Un avocat peut déposer une requête en référé pour protéger vos intérêts, mais cette procédure coûte plusieurs centaines d’euros minimum. Les frais d’huissier pour signifier l’acte s’ajoutent à la facture.
Dans les cas les plus complexes, une expertise judiciaire peut être ordonnée pour évaluer l’actif et le passif de la succession. Ces expertises coûtent plusieurs milliers d’euros. D’ailleurs, attention aux situations où l’assurance vie se retrouve bloquée en succession – contrairement aux autres biens, ce placement reste généralement accessible même en cas de refus de succession.
FAQ sur les coûts du refus de succession
Peut-on refuser une succession sans rien payer du tout ?

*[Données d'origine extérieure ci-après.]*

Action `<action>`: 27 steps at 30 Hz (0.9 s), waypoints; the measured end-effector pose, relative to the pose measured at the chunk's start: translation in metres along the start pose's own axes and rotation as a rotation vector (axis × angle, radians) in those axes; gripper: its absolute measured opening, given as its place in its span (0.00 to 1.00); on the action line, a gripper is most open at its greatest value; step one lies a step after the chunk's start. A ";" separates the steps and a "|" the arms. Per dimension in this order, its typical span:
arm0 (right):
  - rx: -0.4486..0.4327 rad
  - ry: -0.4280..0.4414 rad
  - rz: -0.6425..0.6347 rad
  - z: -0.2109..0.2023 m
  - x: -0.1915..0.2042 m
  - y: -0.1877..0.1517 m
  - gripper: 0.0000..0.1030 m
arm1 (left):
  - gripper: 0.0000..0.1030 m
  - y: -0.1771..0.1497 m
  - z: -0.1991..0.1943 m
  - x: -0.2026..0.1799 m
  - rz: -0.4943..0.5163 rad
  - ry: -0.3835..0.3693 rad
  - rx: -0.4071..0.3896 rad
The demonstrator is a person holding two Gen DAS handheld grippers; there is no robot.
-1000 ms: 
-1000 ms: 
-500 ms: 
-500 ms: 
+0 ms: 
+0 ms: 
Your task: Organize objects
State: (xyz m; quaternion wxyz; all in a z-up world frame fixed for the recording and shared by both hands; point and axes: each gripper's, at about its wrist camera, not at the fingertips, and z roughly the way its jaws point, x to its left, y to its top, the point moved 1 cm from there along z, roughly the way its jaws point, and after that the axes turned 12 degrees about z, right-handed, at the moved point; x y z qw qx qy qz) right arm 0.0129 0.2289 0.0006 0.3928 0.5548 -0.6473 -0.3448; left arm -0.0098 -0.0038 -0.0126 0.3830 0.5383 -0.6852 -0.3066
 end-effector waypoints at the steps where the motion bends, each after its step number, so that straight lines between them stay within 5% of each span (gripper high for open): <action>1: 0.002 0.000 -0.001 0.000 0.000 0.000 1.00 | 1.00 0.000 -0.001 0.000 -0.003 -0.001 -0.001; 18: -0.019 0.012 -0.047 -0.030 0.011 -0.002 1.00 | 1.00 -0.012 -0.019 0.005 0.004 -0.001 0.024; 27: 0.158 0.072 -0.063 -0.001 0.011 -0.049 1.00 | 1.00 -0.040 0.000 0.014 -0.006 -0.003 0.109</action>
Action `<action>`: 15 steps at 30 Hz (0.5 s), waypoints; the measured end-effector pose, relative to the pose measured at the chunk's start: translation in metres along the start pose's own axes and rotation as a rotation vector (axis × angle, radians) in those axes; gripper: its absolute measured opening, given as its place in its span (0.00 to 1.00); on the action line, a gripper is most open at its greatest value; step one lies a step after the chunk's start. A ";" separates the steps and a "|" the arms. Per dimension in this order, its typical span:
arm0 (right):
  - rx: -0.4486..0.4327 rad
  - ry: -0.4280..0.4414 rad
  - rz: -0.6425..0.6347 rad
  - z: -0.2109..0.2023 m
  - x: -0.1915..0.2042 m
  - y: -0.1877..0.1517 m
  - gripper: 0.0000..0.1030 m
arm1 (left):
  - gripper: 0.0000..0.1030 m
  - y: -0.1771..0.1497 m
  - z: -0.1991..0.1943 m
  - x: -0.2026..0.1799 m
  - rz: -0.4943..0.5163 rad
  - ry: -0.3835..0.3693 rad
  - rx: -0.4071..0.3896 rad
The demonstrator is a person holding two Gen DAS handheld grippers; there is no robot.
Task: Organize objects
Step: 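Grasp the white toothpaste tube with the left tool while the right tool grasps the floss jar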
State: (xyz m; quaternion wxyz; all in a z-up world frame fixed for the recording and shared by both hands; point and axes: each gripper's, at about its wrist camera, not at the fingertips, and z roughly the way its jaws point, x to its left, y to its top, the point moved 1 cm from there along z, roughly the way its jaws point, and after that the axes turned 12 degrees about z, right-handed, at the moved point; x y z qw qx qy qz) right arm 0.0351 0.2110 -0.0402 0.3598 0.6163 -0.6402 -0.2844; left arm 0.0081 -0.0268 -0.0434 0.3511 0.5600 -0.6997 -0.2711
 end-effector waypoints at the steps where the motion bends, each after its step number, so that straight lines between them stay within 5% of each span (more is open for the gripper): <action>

Techniquement oui, si vous effectuez toutes les démarches vous-même au greffe du tribunal. Vous ne paierez que les frais postaux (environ 6 euros), les actes d’état civil étant gratuits. Cependant, les frais d’obsèques restent obligatoires pour les proches parents.
Les 15 euros de frais de notaire sont-ils obligatoires ?
Non, passer par un notaire n’est pas obligatoire pour renoncer à une succession. Mais c’est fortement recommandé pour sécuriser juridiquement votre démarche et éviter tout litige futur.
Qui paie les 16 euros de publication BODACC ?
Cette publication est à la charge de la succession, pas de l’héritier qui renonce. Si la succession est déficitaire et qu’aucun héritier n’accepte, c’est finalement l’État qui assumera ce coût.
Les frais d’obsèques sont-ils vraiment obligatoires en cas de refus ?
Oui, pour les ascendants et descendants du défunt uniquement. Cette obligation existe même si vous refusez la succession, car elle relève du « dernier devoir de famille ». Le montant dépend de vos moyens financiers personnels. C’est souvent l’aspect le plus méconnu quand on cherche à savoir combien coûte un refus de succession.